Wheat in Chicago fell to a four-year low in September amid forecasts for record global supplies and rising inventories before rebounding in October and last month on concern that harsh winter weather will hurt Russian crops. Australia last week lowered its wheat-production estimate to 23.2 million tons from 24.2 million tons after dry weather curbed yields in eastern growing regions. The country had its hottest spring on record this year, according to the Bureau of Meteorology.

“The forecast decline in production is expected to be driven by a 16 percent fall in the average yield,” Abares said in the report. “Yields are expected to decline in all major producing states.”

Wheat for March delivery fell 0.8 percent to $5.9325 a bushel on the Chicago Board of Trade at 11:48 a.m. in Singapore. Most-active prices are still 25 percent higher than the year’s lowest close on Sept. 25. Hard red winter wheat for for March delivery fell 0.5 percent to $6.36 a bushel.

Global Production

Hard-red winter wheat, the most-exported U.S. variety, may average $285 a ton at U.S. Gulf ports in the year started July 1, unchanged from a September estimate and compared with $317 a year earlier, Abares said. A decline in U.S. hard-red winter supplies and quality issues with the 2014-2015 harvest in other major wheat-producing countries, including France and Ukraine, may reduce downward price pressure, it said.

Global production may total 718 million tons in 2014-2015 from 714 million tons forecast in September and 713 million a year earlier, according to Abares. Inventories at the end of 2014-2015 may reach 192 million tons from 185 million tons a year earlier, it said.

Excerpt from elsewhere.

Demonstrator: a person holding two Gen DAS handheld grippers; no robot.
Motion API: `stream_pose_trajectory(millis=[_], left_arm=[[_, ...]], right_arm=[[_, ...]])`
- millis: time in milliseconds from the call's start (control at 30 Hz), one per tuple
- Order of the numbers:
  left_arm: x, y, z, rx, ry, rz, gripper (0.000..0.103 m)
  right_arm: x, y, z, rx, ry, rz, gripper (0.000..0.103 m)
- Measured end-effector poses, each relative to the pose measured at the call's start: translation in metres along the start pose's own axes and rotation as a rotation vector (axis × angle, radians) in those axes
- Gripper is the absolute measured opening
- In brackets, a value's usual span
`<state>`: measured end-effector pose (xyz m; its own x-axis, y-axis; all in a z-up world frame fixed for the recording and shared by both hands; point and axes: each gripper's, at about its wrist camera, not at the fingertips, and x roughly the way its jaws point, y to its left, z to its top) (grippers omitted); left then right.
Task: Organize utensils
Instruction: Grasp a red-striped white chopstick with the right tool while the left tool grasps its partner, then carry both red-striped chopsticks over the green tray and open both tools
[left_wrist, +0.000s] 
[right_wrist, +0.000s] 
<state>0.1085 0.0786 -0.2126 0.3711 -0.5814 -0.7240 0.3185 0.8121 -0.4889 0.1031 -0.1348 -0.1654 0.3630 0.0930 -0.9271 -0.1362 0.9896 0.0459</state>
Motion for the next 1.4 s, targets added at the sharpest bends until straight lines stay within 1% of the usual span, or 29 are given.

The U.S. Department of Agriculture forecast on Nov. 10 that world wheat output would total a record 719.9 million tons, boosting reserves to a three-year high.

The Agricultural Market Information System raised its forecasts this month for global wheat, corn and soybean production for the year that started on July 1. Combined output of the crops will reached a record 2.05 billion tons, according to a report from the group set up by Group of 20 ministers.